Amyloidosis is relatively easy to identify when clinical suspicion is high. With Congo red stain, the proteinaceous aggregates exhibit a characteristic apple green birefringence under polarized light [16]. Often, the protein contributing to the pathology is identifiable in circulation through serology, or the patient’s past medical or family history will give an insight. In the absence of these clues, however, atypical presentations as demonstrated in the cases above are especially challenging to manage. Identifying, or at the very least, ruling out certain underlying causes is crucial to optimal outcomes for patients with amyloidoma.
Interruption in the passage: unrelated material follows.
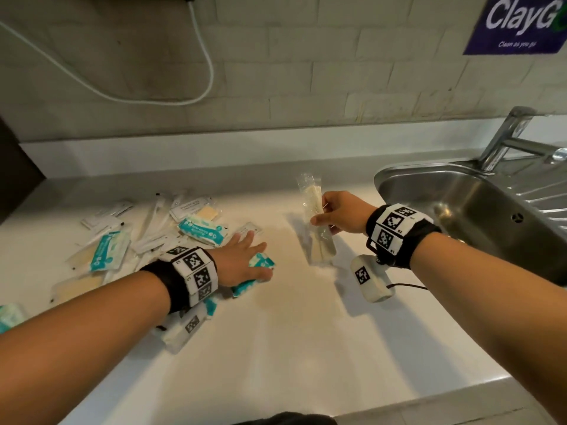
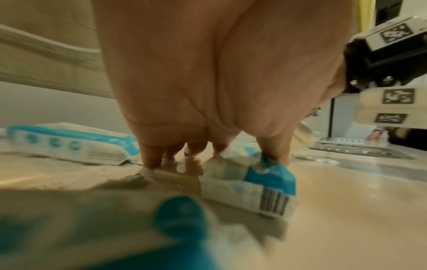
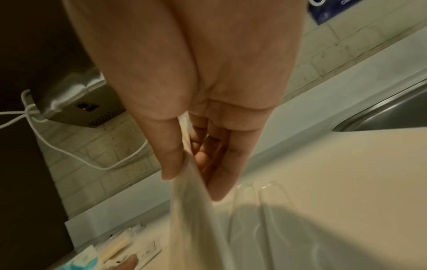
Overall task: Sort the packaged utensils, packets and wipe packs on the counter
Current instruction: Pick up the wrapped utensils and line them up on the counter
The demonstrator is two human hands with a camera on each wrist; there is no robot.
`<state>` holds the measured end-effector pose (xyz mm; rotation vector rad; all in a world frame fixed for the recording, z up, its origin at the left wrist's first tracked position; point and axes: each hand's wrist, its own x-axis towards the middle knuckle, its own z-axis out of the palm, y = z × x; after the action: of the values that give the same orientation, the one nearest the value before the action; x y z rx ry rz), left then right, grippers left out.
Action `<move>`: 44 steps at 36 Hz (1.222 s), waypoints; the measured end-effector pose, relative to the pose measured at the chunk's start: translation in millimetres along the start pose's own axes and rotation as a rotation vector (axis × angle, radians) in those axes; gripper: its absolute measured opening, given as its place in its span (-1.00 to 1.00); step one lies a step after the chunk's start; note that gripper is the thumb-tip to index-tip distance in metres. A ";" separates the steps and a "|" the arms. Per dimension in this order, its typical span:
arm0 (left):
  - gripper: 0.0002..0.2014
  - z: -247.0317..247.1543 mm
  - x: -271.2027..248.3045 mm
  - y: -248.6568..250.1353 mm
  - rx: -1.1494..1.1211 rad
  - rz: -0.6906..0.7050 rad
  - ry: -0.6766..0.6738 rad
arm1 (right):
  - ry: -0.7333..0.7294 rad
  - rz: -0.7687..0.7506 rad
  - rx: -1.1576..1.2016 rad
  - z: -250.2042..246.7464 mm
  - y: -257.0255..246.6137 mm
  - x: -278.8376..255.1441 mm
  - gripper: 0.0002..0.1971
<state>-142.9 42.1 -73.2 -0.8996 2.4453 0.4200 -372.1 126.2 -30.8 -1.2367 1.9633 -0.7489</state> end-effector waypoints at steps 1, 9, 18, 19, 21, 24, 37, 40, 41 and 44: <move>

Following a thorough history, imaging and biopsy of the lesion are important sources of early information. In both cases, the lesion was described as cystic and lytic by radiology, raising suspicion for neoplasms such as chondrosarcoma. Biopsy, however, established the diagnosis of amyloidoma. Once amyloid is identified, the diagnostic process shifts to ruling out sinister underlying causes. Blood and urine electrophoresis with immunofixation can provide quantitative and qualitative data about proteins with inflammatory and immunological functions. Renal function should also be serologically investigated, as the kidneys are a site frequently impaired by systemic amyloid. It is important to note, however that finding a monoclonal protein in the serum is not definitive for AL amyloid. One study suggests that up to 10% of cases exhibiting a monoclonal serum or urine protein are due to some other protein misfolding [17]. Analysis of bone marrow by core biopsy and aspirate can also elucidate correlative relationships in many instances. Specimen should be carefully analyzed with immunostains and flow cytometry for conditions which could result in an excess of light chains, such as multiple myeloma and lymphoma.

ConclusionTop

In conclusion, amyloidoma is an important clinical entity to recognize because it is often the herald of a greater underlying issue. The process of protein misfolding can indicate alterations at the level of genetic code, deleterious post-translational events, or a deficiency of chaperone-like proteins which help correct occasional spontaneous derangements [18]. Often, however, the misfolding and aggregation is secondary to significantly increased quantities of certain low molecular weight proteins. This excess can indicate processes in which regulation is deranged like neoplasia, or some type of failure to clear a normal quantity of protein product such as organ dysfunction or dialysis. Understanding the process of amyloid formation and deposition provides valuable insight for thorough investigation of its insidious underlying causes.

Conflict of interest
Authors declare no conflicts of interest related to this case report.